Not saying we women need a badge of honor. Just an acknowledgement of how hard it can be to be a single in a double’s world. I admire those single women who buck the status quo and show up, make their presence known when most of the time they are invisible. I don’t care what people think when I eat at breakfast at my favorite mom and pop place or go see a good indie film that allows you to bring in your glass of Merlot with your popcorn. Being an only child has helped in this area too. With no siblings to rely on, I learned how to play alone. I found that I could entertain myself for hours. And, the days when my natural introversion takes over, it’s nice just to have a cup of coffee and read a book at the cafĂ© without having to talk.
Church used to be hard with all the couples and families sitting together in their tight unit. Especially when the church didn’t have a singles ministry. I knew other singles existed but it was hard to find them if the congregation was big. I’m learning to get over it. But, it has been a slow process.
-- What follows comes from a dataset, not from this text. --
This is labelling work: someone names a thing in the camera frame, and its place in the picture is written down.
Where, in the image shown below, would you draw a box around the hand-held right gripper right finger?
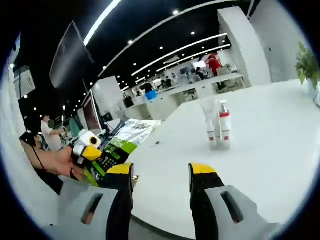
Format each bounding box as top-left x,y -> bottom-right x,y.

Being a single woman of certain age allows me to gain more confidence and learn to accept my status better. Doesn’t mean that I don’t get pangs to be part of a couple. But, it is not an overwhelming urge to find any guy to satisfy his role of joining me on social outings. It would have to be right guy especially after being in a recent bad relationship. After the breakup, I’m regaining traction and enjoying going out alone. I’ve joined different Meetup groups and have met other like-minded people. The groups allow me to have a packed social life or a quiet week of alone time if I’m not interested in that week’s activities.
It can be a challenge to navigate the social world as a single woman. But, we are not alone. We just need to find each other, encourage each other, and get each other through the tough times. Some married people are jealous of our freedom. We should remember that and see our singleness as a blessing and not a curse. When we remember that, it makes life easier.